Action item: Where a line of the data below has the string "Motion", copy that line.

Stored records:
►
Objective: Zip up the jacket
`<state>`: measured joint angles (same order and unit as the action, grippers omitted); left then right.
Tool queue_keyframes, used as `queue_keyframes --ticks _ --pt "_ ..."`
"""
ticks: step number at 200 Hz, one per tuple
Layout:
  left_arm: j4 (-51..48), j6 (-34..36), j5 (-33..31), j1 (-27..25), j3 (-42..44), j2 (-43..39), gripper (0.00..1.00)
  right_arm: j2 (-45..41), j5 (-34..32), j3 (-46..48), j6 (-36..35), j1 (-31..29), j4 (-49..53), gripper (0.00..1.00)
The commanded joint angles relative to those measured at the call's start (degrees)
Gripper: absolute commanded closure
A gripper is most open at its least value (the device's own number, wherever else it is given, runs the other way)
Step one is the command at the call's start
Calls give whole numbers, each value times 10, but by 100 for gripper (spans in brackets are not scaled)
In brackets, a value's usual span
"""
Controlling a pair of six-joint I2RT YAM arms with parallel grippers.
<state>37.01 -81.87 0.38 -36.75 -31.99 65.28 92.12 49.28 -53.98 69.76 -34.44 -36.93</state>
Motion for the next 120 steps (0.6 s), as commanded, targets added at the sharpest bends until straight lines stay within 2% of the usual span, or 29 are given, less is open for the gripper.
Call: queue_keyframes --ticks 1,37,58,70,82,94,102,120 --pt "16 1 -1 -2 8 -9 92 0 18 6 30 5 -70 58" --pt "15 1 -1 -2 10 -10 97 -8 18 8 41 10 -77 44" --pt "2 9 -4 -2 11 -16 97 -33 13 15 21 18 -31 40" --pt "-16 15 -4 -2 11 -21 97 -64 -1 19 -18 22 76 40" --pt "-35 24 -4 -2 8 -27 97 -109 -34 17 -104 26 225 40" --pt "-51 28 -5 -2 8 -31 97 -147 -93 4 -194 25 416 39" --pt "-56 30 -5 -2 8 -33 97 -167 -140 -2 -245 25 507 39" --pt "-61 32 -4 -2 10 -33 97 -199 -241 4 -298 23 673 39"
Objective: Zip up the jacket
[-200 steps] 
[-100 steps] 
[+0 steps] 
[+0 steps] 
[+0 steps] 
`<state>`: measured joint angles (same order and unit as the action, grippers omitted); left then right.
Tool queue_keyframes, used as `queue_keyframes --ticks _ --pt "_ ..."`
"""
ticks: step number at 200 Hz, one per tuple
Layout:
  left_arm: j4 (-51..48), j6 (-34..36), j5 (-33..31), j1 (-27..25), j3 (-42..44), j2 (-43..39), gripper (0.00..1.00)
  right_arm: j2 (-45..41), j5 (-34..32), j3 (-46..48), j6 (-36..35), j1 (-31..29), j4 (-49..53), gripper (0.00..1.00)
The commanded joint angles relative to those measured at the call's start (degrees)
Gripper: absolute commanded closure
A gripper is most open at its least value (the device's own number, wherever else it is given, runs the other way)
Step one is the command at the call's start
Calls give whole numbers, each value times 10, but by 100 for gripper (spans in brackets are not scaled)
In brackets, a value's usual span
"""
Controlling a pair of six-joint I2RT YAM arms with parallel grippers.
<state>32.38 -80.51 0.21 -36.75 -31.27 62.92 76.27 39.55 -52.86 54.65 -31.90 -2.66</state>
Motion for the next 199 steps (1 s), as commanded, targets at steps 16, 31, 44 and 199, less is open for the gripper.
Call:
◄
Task solution:
Motion for the next 120 steps (0.6 s), as commanded, targets added at the sharpest bends until straight lines stay within 2% of the usual span, or 29 are given, less is open for the gripper.
Motion for the next 199 steps (1 s), as commanded, targets at steps 16, 31, 44 and 199, less is open for the gripper.

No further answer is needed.